» **Description of the task**
All of the data should be output character for character, except the pictures.
*** Block opens ***
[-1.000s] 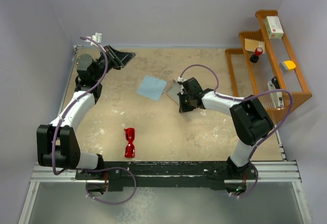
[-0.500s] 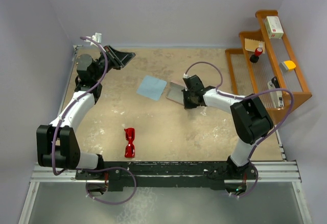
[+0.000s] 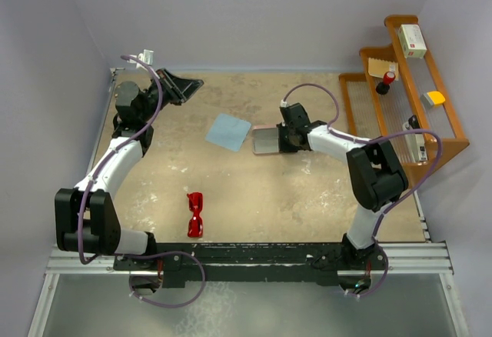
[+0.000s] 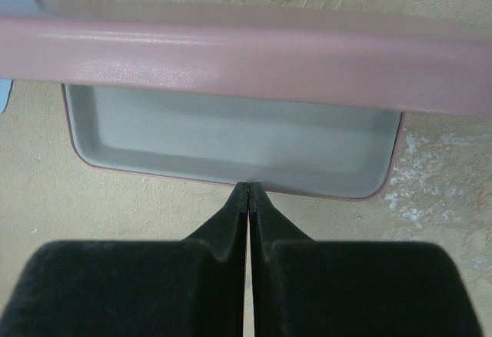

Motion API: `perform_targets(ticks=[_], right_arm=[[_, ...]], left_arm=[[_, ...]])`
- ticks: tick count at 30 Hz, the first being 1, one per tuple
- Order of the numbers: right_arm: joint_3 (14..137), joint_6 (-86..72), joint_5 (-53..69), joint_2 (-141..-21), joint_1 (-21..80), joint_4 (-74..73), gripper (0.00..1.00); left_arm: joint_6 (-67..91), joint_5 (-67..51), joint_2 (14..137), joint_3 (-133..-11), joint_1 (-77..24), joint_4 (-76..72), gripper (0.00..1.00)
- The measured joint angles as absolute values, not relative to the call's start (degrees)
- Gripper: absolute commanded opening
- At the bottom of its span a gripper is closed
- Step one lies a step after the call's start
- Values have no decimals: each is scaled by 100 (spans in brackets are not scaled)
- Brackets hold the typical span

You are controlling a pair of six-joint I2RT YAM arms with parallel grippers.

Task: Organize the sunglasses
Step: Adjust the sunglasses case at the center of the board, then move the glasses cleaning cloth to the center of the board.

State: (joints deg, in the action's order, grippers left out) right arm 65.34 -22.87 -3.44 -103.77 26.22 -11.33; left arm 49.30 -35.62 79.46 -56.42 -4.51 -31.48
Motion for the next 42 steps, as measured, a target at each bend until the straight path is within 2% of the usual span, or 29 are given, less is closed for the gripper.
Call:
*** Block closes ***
» **The answer**
[-1.000s] 
[-0.500s] 
[+0.000s] 
[+0.000s] 

Motion API: `perform_targets(ticks=[_], right_arm=[[_, ...]], left_arm=[[_, ...]])`
- ticks: tick count at 30 Hz, the first being 1, one per tuple
- Order of the numbers: right_arm: joint_3 (14..137), joint_6 (-86..72), joint_5 (-53..69), joint_2 (-141..-21), joint_1 (-21..80), joint_4 (-74..73), gripper (0.00..1.00); left_arm: joint_6 (-67..91), joint_5 (-67..51), joint_2 (14..137), joint_3 (-133..-11), joint_1 (-77..24), joint_4 (-76..72), gripper (0.00..1.00)
- The measured joint angles as absolute values, not relative to the call's start (degrees)
- Gripper: absolute commanded opening
- At the bottom of its span a gripper is closed
- Step one lies a step after the call's start
- Values have no decimals: each is scaled by 100 (spans in brackets are not scaled)
- Brackets hold the typical span

You are controlling a pair of six-joint I2RT YAM arms with parallel grippers.

Task: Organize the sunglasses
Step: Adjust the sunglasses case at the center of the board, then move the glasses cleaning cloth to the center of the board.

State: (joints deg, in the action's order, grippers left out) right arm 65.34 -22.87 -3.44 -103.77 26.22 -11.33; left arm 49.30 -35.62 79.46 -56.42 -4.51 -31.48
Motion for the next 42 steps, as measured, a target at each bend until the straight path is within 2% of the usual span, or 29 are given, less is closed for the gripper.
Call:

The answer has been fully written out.